Evolving network models under a dynamic growth rule

TL;DR

This paper investigates evolving network models with dynamic growth rules involving node addition and deletion governed by a logistic equation, revealing diverse degree distributions and nonstationary behaviors similar to real-world networks.

Contribution

It introduces a model combining node addition and deletion based on logistic growth, demonstrating how these mechanisms produce various degree distributions and nonstationary network properties.

Findings

Networks exhibit fat-tailed degree distributions similar to real systems.

Degree distributions can shift from power-law to exponential or Gaussian.

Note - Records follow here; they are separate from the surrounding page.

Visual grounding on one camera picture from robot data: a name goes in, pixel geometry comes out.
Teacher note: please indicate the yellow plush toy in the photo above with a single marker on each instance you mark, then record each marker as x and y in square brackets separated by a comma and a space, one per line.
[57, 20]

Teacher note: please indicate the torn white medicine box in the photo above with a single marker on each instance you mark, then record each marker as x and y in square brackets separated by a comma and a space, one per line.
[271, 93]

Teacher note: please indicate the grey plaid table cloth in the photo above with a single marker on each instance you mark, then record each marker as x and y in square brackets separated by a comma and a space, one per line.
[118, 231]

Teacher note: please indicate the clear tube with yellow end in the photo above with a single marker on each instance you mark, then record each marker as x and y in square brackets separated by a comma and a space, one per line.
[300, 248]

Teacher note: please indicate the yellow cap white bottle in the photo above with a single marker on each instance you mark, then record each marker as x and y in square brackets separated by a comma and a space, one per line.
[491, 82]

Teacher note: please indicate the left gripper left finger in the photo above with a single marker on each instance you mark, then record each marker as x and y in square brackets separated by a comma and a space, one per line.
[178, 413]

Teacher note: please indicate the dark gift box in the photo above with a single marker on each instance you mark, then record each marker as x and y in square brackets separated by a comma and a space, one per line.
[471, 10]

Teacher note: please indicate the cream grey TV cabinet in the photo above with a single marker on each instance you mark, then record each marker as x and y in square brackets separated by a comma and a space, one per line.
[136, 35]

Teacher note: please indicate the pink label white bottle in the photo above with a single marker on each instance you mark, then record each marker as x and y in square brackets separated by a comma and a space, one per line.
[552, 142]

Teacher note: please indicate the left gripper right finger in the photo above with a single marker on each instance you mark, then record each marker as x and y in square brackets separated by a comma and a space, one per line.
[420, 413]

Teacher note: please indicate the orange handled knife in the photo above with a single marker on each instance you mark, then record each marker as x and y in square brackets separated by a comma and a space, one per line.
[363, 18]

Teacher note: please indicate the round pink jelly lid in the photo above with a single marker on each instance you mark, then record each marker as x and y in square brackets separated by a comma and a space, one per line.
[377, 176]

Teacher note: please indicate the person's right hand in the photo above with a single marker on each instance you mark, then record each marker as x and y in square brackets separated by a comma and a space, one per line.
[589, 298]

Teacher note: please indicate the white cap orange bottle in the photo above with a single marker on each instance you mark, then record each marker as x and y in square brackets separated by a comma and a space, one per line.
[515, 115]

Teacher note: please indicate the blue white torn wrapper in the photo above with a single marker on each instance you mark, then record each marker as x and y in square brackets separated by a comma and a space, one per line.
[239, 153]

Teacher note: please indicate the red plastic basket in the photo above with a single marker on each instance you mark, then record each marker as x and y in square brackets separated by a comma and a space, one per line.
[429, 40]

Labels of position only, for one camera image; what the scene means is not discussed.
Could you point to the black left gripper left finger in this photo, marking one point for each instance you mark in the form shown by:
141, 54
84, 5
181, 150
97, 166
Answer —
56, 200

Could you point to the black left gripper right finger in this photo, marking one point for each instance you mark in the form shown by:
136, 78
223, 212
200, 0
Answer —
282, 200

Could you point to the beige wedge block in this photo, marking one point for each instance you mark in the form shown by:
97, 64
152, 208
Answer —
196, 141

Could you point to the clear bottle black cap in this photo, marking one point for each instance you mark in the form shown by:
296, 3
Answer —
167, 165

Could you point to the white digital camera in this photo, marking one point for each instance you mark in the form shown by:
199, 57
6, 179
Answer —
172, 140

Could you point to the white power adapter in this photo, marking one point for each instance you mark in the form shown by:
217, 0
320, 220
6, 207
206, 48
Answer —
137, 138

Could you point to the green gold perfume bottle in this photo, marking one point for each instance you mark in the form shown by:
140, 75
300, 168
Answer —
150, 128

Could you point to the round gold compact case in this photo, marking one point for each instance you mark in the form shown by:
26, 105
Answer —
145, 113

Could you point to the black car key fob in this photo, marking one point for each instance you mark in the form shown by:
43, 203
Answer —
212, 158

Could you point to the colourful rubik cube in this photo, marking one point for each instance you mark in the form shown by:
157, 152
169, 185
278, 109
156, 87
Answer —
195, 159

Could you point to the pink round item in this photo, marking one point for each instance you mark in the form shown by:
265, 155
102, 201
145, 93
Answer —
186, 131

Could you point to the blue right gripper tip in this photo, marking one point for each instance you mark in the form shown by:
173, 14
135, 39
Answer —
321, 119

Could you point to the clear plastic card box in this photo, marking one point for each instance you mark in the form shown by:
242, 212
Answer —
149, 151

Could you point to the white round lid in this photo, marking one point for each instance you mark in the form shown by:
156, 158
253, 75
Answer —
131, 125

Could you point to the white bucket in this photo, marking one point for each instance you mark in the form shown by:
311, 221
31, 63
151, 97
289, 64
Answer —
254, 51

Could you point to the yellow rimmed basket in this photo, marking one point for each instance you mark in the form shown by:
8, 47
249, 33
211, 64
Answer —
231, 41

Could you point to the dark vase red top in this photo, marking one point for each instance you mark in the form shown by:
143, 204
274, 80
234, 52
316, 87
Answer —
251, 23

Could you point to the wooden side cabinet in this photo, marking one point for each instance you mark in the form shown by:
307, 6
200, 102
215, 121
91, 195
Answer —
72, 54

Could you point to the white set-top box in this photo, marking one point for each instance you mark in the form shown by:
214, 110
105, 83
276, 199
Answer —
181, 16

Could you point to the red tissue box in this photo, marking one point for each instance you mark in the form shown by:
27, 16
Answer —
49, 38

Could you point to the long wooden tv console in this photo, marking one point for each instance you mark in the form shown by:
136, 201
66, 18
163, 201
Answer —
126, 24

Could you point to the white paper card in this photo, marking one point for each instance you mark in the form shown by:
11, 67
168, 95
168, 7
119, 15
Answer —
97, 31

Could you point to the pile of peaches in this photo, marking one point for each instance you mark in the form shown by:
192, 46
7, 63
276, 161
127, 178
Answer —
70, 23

The model explains diverse topologies observed in real-world networks.

Abstract

Evolving network models under a dynamic growth rule which comprises the addition and deletion of nodes are investigated. By adding a node with a probability $P_a$ or deleting a node with the probability $P_d=1-P_a$ at each time step, where $P_a$ and $P_d$ are determined by the Logistic population equation, topological properties of networks are studied. All the fat-tailed degree distributions observed in real systems are obtained, giving the evidence that the mechanism of addition and deletion can lead to the diversity of degree distribution of real systems. Moreover, it is found that the networks exhibit nonstationary degree distributions, changing from the power-law to the exponential one or from the exponential to the Gaussian one. These results can be expected to shed some light on the formation and evolution of real complex real-world networks.